**Task brief:** Exactly as written, retype the listing below, omitting the pictures.
[Start of section]
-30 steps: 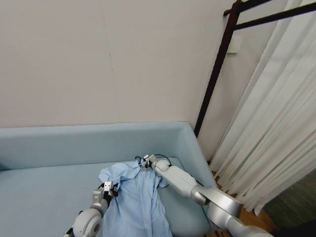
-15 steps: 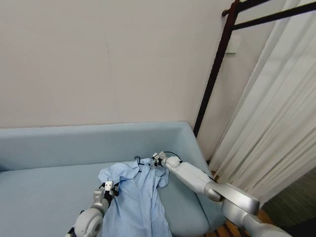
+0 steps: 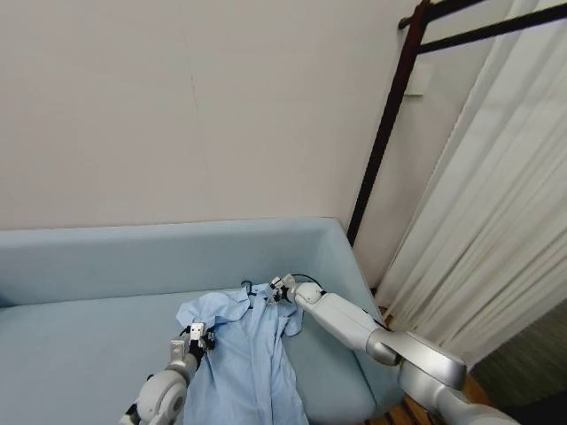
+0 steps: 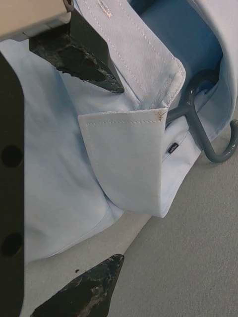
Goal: Pick up the clothes from the sofa and hang them on the clothes hanger.
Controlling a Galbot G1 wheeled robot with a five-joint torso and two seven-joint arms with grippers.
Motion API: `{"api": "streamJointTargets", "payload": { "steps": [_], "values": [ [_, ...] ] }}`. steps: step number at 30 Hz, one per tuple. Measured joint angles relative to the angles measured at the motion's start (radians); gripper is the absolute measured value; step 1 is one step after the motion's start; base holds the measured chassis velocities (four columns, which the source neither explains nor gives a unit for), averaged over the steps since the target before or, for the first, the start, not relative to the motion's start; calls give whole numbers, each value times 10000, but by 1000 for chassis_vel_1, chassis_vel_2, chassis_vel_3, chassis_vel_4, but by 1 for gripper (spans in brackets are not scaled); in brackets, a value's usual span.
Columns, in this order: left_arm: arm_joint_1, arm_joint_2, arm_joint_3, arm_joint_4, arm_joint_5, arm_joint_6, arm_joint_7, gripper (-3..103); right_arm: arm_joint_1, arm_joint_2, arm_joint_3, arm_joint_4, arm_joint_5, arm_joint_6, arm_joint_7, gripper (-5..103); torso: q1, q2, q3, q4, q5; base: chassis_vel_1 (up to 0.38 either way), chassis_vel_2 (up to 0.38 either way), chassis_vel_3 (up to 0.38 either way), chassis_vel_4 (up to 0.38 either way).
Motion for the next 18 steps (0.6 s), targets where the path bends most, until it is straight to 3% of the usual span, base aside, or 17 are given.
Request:
{"api": "streamJointTargets", "payload": {
  "steps": [18],
  "values": [
    [-22,-15,43,67,1,-56,69,0,-115,-711,-59,506,-354,8,-110,100,0,0,0,-5,0,0,0,0,0]
  ]
}}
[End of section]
**Answer to the exercise:**
-30 steps: 
-15 steps: 
+0 steps: 
+0 steps: 
Goal: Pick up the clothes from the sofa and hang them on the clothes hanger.
Controlling a Galbot G1 wheeled robot with a five-joint torso and two seven-joint arms with grippers.
Motion API: `{"api": "streamJointTargets", "payload": { "steps": [_], "values": [ [_, ...] ] }}`. steps: step number at 30 Hz, one per tuple. Measured joint angles relative to the angles measured at the motion's start (radians); gripper is the absolute measured value; step 1 is one step after the motion's start; base holds the measured chassis velocities (four columns, which the source neither explains nor gives a unit for), averaged over the steps since the target before or, for the first, the start, not relative to the motion's start; calls give whole numbers, each value times 10000, but by 1000 for chassis_vel_1, chassis_vel_2, chassis_vel_3, chassis_vel_4, but by 1 for gripper (spans in brackets are not scaled); in brackets, a value's usual span.
Columns, in this order: left_arm: arm_joint_1, arm_joint_2, arm_joint_3, arm_joint_4, arm_joint_5, arm_joint_6, arm_joint_7, gripper (-3..103); right_arm: arm_joint_1, arm_joint_2, arm_joint_3, arm_joint_4, arm_joint_5, arm_joint_6, arm_joint_7, gripper (-5..103); torso: q1, q2, q3, q4, q5; base: chassis_vel_1 (up to 0.38 either way), chassis_vel_2 (up to 0.38 either way), chassis_vel_3 (up to 0.38 either way), chassis_vel_4 (up to 0.38 either way).
Motion for the next 18 steps (0.6 s), targets where the path bends most, until it is straight to 3% of the usual span, base aside, or 17 are given.
Request:
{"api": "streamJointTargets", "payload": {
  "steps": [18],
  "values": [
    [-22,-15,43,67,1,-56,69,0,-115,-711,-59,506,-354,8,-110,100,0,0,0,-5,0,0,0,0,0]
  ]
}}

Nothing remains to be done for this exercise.